Exercise goal:
What you give must be exactly the lines of the material from the first through the line that contains "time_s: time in", inclusive, and no others.

[[ Material supplied open ]]

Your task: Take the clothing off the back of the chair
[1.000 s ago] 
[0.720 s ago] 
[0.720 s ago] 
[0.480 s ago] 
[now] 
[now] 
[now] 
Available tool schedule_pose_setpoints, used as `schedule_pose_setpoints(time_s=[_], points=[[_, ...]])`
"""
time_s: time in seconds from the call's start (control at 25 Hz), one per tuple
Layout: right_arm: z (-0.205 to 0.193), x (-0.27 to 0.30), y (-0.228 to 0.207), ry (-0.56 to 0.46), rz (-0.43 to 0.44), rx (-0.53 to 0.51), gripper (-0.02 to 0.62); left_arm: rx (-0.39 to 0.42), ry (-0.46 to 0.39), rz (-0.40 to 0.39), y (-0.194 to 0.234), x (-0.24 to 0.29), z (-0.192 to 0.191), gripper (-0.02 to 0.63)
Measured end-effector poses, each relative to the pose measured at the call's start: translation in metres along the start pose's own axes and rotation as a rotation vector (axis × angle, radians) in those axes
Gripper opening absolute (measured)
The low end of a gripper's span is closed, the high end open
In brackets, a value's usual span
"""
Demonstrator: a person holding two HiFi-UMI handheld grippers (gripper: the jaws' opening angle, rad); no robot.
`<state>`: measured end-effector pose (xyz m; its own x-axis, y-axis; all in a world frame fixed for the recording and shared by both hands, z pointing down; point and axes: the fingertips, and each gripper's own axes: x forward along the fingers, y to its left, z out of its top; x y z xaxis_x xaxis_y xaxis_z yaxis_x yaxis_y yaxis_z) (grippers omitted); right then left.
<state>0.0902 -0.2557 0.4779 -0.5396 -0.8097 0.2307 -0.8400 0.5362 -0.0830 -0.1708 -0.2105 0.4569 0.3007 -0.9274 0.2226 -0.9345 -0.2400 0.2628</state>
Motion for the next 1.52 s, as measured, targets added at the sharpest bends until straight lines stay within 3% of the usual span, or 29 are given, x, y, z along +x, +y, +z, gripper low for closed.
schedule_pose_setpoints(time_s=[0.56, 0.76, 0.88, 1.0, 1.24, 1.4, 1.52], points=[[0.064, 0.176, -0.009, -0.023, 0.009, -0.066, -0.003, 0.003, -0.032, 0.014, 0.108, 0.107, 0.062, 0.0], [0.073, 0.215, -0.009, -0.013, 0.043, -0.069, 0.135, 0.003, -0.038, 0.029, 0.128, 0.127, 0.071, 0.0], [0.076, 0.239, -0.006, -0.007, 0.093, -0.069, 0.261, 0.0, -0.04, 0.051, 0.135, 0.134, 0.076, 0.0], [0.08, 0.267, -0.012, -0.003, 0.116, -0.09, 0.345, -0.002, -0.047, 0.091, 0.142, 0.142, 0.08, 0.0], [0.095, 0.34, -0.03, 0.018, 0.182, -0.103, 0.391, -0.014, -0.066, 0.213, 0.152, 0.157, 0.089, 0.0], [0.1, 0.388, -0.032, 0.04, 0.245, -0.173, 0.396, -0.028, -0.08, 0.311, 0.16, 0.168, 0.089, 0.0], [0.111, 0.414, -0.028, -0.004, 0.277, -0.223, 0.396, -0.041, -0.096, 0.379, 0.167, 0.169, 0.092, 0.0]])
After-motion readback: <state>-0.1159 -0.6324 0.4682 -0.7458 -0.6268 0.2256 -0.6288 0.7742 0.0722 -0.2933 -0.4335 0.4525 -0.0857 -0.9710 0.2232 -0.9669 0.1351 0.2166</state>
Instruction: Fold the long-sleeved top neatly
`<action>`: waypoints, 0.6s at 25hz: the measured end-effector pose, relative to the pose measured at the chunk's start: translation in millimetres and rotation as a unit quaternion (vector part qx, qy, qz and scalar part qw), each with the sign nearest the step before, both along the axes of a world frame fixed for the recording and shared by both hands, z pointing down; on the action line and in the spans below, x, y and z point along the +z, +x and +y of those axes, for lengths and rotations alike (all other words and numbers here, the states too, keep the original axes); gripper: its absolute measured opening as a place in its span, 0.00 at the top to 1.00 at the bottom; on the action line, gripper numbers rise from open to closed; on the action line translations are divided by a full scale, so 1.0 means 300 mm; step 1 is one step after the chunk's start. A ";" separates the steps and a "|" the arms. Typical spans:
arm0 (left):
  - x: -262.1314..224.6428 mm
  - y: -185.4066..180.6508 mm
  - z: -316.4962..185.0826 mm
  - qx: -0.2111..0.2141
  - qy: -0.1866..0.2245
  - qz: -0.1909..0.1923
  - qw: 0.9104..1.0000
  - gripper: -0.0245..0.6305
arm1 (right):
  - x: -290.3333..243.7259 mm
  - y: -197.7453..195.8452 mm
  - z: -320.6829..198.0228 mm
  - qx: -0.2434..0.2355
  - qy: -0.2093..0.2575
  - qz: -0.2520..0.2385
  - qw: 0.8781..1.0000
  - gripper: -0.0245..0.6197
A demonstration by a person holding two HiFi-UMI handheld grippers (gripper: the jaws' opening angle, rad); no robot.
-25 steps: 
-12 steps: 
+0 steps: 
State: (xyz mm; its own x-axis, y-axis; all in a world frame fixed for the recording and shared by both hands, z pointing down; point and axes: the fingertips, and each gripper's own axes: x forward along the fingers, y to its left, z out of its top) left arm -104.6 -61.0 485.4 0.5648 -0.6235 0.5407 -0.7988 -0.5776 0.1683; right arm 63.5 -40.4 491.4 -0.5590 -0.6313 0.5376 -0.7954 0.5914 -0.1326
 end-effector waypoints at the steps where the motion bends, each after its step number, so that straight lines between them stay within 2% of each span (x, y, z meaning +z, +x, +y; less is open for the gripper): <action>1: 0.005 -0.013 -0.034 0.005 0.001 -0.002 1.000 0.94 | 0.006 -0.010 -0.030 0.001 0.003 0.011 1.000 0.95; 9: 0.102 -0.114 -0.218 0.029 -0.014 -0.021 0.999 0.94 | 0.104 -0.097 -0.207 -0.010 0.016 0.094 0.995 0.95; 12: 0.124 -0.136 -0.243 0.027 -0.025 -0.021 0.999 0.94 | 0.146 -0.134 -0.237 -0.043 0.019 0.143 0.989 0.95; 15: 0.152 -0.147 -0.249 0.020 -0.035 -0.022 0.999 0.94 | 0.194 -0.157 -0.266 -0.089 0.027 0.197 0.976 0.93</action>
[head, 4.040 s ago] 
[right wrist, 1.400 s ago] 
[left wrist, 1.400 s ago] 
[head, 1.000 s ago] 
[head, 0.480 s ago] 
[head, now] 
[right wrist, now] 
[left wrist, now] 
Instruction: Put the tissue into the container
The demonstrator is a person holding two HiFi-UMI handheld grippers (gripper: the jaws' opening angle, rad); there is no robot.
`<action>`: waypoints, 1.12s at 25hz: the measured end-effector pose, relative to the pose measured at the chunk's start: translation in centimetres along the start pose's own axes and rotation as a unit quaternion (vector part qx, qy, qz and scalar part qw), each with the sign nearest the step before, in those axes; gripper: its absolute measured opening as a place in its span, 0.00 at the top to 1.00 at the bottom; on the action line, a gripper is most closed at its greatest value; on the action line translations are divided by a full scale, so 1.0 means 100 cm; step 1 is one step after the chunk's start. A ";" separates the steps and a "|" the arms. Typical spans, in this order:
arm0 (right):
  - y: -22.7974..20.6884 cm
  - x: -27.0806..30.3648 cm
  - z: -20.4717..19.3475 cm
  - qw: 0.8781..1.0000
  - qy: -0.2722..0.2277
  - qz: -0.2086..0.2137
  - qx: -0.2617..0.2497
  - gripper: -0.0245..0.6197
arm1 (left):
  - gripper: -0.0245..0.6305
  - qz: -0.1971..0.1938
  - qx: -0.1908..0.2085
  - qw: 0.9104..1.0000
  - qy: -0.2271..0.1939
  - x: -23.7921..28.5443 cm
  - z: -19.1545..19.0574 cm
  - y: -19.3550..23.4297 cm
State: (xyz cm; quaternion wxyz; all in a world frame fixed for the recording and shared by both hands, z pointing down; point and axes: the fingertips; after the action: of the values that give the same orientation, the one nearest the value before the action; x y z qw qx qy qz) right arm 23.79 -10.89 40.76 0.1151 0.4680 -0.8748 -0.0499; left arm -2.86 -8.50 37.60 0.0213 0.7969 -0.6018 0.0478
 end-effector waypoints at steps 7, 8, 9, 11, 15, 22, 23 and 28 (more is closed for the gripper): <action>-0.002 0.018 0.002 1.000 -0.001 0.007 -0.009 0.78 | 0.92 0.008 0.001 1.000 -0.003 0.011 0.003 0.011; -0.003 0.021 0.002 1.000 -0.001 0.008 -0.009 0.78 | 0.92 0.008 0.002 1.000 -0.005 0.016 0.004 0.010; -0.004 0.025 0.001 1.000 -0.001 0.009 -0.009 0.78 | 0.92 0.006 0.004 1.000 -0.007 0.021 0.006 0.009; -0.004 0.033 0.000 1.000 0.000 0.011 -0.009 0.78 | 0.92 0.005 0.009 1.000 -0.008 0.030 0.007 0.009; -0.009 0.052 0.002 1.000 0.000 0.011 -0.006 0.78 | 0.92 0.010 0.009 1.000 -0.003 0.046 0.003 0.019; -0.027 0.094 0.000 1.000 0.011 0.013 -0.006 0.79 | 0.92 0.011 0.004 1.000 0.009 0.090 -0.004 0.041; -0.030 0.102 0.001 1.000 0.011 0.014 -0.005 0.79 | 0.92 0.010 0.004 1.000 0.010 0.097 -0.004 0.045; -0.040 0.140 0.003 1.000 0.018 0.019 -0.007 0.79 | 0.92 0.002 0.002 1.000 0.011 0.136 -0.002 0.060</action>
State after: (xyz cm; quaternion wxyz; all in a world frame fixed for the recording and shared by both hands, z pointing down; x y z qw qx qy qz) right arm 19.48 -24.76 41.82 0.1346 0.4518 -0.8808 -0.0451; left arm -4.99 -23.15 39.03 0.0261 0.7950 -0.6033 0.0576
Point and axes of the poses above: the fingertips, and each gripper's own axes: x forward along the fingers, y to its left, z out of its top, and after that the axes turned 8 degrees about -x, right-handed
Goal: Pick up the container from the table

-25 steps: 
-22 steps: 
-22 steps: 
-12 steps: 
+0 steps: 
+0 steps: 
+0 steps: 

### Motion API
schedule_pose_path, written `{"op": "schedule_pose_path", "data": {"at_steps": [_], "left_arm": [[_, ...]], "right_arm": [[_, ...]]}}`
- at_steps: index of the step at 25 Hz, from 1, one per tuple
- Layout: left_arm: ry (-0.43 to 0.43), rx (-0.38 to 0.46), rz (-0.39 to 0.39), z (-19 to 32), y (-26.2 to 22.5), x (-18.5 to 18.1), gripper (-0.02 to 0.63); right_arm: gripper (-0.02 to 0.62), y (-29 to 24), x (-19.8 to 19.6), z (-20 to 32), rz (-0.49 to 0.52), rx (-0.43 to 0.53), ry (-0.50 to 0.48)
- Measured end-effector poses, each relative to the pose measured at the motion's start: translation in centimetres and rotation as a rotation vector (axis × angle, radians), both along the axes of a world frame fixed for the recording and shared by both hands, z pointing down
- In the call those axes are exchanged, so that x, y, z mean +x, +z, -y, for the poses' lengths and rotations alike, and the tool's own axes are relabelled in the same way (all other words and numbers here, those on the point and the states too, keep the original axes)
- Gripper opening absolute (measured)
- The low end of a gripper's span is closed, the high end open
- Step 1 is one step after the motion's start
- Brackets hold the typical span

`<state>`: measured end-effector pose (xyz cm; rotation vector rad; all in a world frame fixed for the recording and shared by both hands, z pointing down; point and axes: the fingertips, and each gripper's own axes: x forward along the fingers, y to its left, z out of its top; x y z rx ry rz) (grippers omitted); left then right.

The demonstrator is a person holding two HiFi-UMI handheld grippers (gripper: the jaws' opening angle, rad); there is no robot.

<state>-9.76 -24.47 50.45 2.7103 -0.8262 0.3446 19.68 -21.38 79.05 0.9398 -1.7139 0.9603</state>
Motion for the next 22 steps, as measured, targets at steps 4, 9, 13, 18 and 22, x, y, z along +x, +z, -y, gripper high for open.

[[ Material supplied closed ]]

Response below:
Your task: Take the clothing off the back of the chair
[1.000 s ago] 
[0.720 s ago] 
[0.720 s ago] 
[0.480 s ago] 
[now] 
[now] 
[now] 
Available tool schedule_pose_setpoints, used as `schedule_pose_setpoints(time_s=[_], points=[[_, ...]])`
"""
time_s: time in seconds from the call's start (control at 25 Hz), one per tuple

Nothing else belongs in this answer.